▶ _EXERCISE REQUIREMENTS_: Copy every entry verbatim and skip the pictures.

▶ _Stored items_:
....

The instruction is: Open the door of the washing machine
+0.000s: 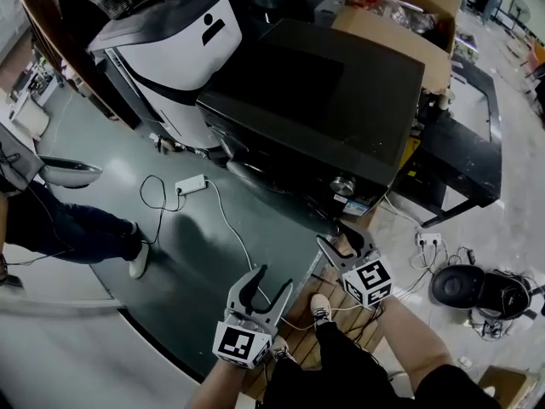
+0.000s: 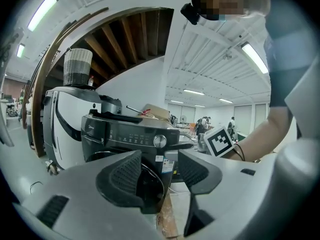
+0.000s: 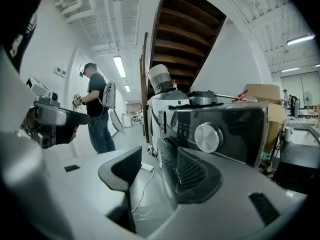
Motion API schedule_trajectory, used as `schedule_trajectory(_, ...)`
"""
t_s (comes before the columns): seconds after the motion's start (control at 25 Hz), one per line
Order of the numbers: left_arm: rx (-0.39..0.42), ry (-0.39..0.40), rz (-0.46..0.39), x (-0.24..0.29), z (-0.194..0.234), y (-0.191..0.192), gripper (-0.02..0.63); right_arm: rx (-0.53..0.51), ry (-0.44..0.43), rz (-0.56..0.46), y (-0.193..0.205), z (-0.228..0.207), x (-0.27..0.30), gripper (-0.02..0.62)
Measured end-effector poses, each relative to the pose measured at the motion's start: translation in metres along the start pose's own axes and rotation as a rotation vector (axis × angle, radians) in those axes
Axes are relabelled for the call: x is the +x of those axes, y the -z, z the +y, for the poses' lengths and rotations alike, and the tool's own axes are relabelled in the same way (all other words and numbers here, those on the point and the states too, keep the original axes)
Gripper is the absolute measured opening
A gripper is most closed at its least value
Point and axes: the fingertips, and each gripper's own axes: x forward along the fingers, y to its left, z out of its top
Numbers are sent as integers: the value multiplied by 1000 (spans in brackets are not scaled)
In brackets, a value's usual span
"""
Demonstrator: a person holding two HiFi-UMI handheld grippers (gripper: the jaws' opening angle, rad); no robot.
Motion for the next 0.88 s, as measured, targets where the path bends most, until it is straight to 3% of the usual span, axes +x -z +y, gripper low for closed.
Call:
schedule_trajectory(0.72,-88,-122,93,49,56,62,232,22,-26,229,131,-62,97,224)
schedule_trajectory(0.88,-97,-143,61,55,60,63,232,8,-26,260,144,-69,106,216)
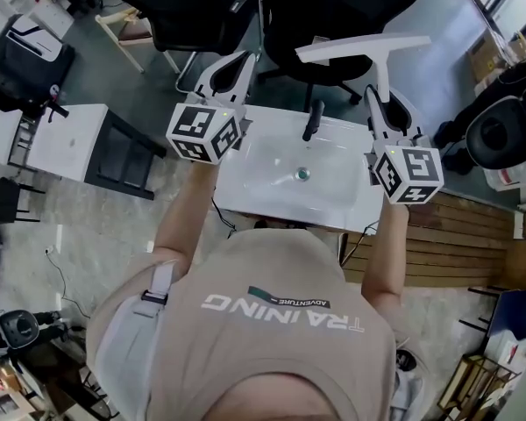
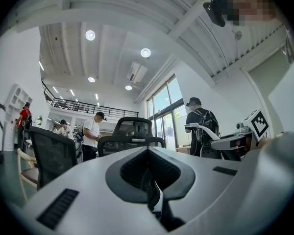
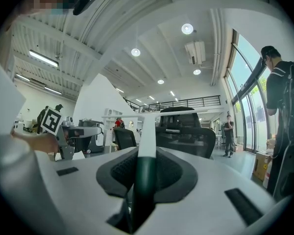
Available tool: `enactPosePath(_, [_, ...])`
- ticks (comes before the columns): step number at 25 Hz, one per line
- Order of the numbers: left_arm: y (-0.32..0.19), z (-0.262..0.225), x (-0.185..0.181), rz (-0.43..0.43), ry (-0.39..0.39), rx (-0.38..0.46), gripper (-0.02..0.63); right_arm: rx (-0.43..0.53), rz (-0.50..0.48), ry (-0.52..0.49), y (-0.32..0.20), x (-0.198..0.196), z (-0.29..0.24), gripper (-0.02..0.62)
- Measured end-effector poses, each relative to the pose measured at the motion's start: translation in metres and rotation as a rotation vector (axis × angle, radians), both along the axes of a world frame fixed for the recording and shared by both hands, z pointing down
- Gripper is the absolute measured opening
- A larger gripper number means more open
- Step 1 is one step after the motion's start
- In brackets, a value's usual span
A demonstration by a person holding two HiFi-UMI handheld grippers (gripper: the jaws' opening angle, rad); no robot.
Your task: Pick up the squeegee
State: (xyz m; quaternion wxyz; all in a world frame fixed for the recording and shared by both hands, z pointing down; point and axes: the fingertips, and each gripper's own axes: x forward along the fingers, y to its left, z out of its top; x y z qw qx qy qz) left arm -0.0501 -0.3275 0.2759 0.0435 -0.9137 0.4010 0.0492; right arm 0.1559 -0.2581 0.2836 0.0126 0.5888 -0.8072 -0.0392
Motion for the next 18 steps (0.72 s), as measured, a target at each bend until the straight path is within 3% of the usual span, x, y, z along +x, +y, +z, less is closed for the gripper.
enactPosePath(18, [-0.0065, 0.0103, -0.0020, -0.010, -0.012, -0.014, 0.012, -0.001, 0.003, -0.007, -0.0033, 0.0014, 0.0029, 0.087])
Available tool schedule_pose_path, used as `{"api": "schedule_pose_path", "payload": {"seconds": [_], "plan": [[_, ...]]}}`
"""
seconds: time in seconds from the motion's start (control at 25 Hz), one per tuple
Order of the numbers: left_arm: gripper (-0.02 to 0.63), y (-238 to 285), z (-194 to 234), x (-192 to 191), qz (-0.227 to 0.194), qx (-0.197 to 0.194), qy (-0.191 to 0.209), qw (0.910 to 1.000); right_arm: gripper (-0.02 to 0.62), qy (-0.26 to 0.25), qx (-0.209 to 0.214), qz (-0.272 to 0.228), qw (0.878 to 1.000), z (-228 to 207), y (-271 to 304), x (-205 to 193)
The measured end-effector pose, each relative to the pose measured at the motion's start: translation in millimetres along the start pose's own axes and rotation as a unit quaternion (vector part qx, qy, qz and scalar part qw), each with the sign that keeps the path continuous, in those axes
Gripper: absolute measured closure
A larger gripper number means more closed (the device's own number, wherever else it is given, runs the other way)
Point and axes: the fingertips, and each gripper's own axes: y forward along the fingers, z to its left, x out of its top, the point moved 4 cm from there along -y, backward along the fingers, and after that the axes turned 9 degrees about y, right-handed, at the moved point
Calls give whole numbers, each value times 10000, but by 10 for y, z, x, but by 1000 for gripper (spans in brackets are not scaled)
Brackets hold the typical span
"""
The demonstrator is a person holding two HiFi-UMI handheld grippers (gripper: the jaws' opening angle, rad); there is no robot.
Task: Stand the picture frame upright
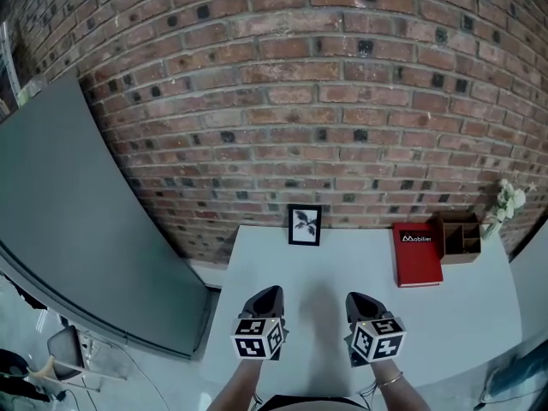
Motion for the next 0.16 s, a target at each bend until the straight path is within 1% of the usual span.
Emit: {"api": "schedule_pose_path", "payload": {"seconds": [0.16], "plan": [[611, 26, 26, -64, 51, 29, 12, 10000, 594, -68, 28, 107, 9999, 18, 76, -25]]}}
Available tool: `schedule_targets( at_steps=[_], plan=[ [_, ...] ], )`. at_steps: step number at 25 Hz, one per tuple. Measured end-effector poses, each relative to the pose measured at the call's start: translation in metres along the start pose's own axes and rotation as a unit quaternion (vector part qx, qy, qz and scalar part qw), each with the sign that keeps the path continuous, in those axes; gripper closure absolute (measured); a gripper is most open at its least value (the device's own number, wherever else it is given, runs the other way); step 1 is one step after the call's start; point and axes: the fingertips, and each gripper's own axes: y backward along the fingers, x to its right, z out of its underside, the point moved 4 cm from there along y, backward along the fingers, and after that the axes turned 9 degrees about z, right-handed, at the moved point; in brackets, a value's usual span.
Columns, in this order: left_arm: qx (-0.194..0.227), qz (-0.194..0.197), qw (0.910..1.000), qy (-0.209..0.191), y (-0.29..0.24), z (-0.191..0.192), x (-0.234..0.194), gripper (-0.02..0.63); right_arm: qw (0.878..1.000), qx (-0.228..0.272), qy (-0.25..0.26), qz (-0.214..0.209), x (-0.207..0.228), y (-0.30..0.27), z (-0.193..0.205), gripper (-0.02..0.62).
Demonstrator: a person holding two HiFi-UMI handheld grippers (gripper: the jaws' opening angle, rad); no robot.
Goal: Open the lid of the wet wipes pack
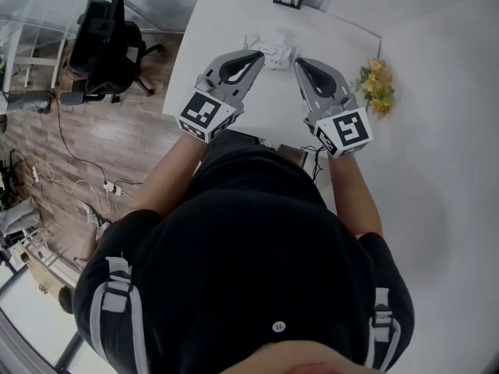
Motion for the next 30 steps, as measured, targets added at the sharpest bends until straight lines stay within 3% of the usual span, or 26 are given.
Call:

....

▶ _REPLY TO THE TASK_:
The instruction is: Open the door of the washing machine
+0.000s: 
+0.000s: 
+0.000s: 
Motion API schedule_trajectory, used as `schedule_trajectory(_, ...)`
"""
t_s (comes before the columns): seconds after the motion's start (control at 25 Hz), one per line
Order of the numbers: left_arm: rx (-0.39..0.42), ry (-0.39..0.40), rz (-0.46..0.39), x (-0.24..0.29), z (-0.194..0.234), y (-0.191..0.192), gripper (-0.02..0.63); right_arm: rx (-0.53..0.51), ry (-0.44..0.43), rz (-0.56..0.46), y (-0.193..0.205), z (-0.228..0.207), x (-0.27..0.30), gripper (-0.02..0.62)
Measured end-effector poses, each relative to the pose measured at the motion's start: translation in metres along the start pose's own axes and rotation as a rotation vector (axis × angle, radians) in those axes
Axes are relabelled for the call: x is the +x of those axes, y the -z, z the +y, for the poses' lengths and rotations alike, and the tool's own axes are relabelled in the same way (all other words and numbers here, those on the point and the states too, keep the original axes)
Gripper is the absolute measured opening
A gripper is most closed at its least value
Point and axes: the fingertips, and each gripper's own axes: x forward along the fingers, y to its left, z out of its top
Numbers are sent as integers: the value multiplied by 1000 (spans in brackets are not scaled)
In brackets, a value's usual span
"""
Demonstrator: a person holding two HiFi-UMI handheld grippers (gripper: the jaws' opening angle, rad); no robot.
Motion for the next 0.88 s, as measured, targets where the path bends most, until it is straight to 3% of the usual span, axes +x -z +y, gripper low for closed.
Call:
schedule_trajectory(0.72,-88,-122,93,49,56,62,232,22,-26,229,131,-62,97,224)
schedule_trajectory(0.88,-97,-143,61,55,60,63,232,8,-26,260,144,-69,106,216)
Available tool: `enactPosePath(_, [_, ...])`
- ticks (comes before the columns): step number at 25 Hz, one per line
- Order of the numbers: left_arm: y (-0.32..0.19), z (-0.262..0.225), x (-0.185..0.181), rz (-0.43..0.43), ry (-0.39..0.39), rx (-0.38..0.46), gripper (-0.02..0.63); right_arm: rx (-0.43..0.53), rz (-0.50..0.48), ry (-0.52..0.49), y (-0.32..0.20), x (-0.198..0.196), z (-0.29..0.24), gripper (-0.02..0.62)
- Measured end-effector poses, each relative to the pose measured at the motion's start: translation in metres and rotation as a rotation vector (axis × angle, radians), both along the axes of a world frame fixed for the recording and shared by both hands, z pointing down
- Gripper is the absolute measured opening
- A larger gripper number means more open
- Step 1 is one step after the motion's start
- In brackets, a value's usual span
A demonstration by a person holding two HiFi-UMI handheld grippers (gripper: the jaws' opening angle, rad); no robot.
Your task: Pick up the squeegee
State: (xyz m; quaternion wxyz; all in a world frame fixed for the recording and shared by both hands, z pointing down; point and axes: the fingertips, and each gripper's own axes: x forward along the fingers, y to its left, z out of its top; x y z qw qx qy qz) left arm -0.0501 -0.3275 0.2759 0.0435 -0.9137 0.4010 0.0492; right arm 0.1559 -0.2581 0.2836 0.0126 0.5888 -0.8072 -0.0392
Motion for the next 18 steps (0.72 s), as measured, a target at each bend until the straight path is within 3% of the usual span, x, y, z along +x, +y, +z, less is closed for the gripper.
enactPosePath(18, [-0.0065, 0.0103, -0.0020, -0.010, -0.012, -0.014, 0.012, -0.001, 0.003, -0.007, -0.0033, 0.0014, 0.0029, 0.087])
Available tool schedule_pose_path, used as `{"api": "schedule_pose_path", "payload": {"seconds": [_], "plan": [[_, ...]]}}`
"""
seconds: time in seconds from the motion's start (control at 25 Hz), one per tuple
Order of the numbers: left_arm: gripper (-0.02 to 0.63), y (-238 to 285), z (-194 to 234), x (-192 to 191), qz (-0.227 to 0.194), qx (-0.197 to 0.194), qy (-0.191 to 0.209), qw (0.910 to 1.000); right_arm: gripper (-0.02 to 0.62), qy (-0.26 to 0.25), qx (-0.209 to 0.214), qz (-0.272 to 0.228), qw (0.878 to 1.000), z (-228 to 207), y (-271 to 304), x (-205 to 193)
The measured end-effector pose, each relative to the pose measured at the motion's start: translation in millimetres along the start pose's own axes and rotation as a unit quaternion (vector part qx, qy, qz and scalar part qw), each with the sign that keeps the path continuous, in those axes
Gripper: absolute measured closure
A larger gripper number means more closed (the device's own number, wherever else it is given, runs the other way)
Point and axes: the fingertips, and each gripper's own axes: y forward along the fingers, z to its left, x out of its top, the point moved 4 cm from there along -y, backward along the fingers, and after that the axes turned 9 degrees about y, right-handed, at the moved point
Calls give whole numbers, each value times 10000, but by 10 for y, z, x, but by 1000 for gripper (spans in brackets are not scaled)
Brackets hold the typical span
"""
The demonstrator is a person holding two HiFi-UMI handheld grippers (gripper: the jaws' opening angle, rad); there is no robot.
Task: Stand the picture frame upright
Motion for the next 0.16 s, a target at each bend until the straight path is within 1% of the usual span.
Emit: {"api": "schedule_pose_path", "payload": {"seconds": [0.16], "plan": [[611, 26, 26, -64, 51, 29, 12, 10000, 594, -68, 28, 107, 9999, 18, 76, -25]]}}
Available tool: `schedule_targets( at_steps=[_], plan=[ [_, ...] ], )`. at_steps: step number at 25 Hz, one per tuple. Measured end-effector poses, each relative to the pose measured at the call's start: translation in metres along the start pose's own axes and rotation as a unit quaternion (vector part qx, qy, qz and scalar part qw), each with the sign that keeps the path continuous, in those axes; gripper closure absolute (measured); a gripper is most open at its least value (the device's own number, wherever else it is given, runs the other way); step 1 is one step after the call's start; point and axes: the fingertips, and each gripper's own axes: y backward along the fingers, x to its right, z out of its underside, the point moved 4 cm from there along y, backward along the fingers, and after that the axes turned 9 degrees about z, right-handed, at the moved point; in brackets, a value's usual span.
Columns, in this order: left_arm: qx (-0.194..0.227), qz (-0.194..0.197), qw (0.910..1.000), qy (-0.209..0.191), y (-0.29..0.24), z (-0.191..0.192), x (-0.234..0.194), gripper (-0.02..0.63); right_arm: qw (0.878..1.000), qx (-0.228..0.272), qy (-0.25..0.26), qz (-0.214..0.209), x (-0.207..0.228), y (-0.30..0.27), z (-0.193..0.205), gripper (-0.02..0.62).
Demonstrator: a person holding two HiFi-UMI handheld grippers (gripper: the jaws' opening angle, rad); no robot.
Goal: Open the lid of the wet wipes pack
Motion for the next 30 steps, as measured, targets added at the sharpest bends until straight lines stay within 3% of the usual span, or 26 are given.
Call:

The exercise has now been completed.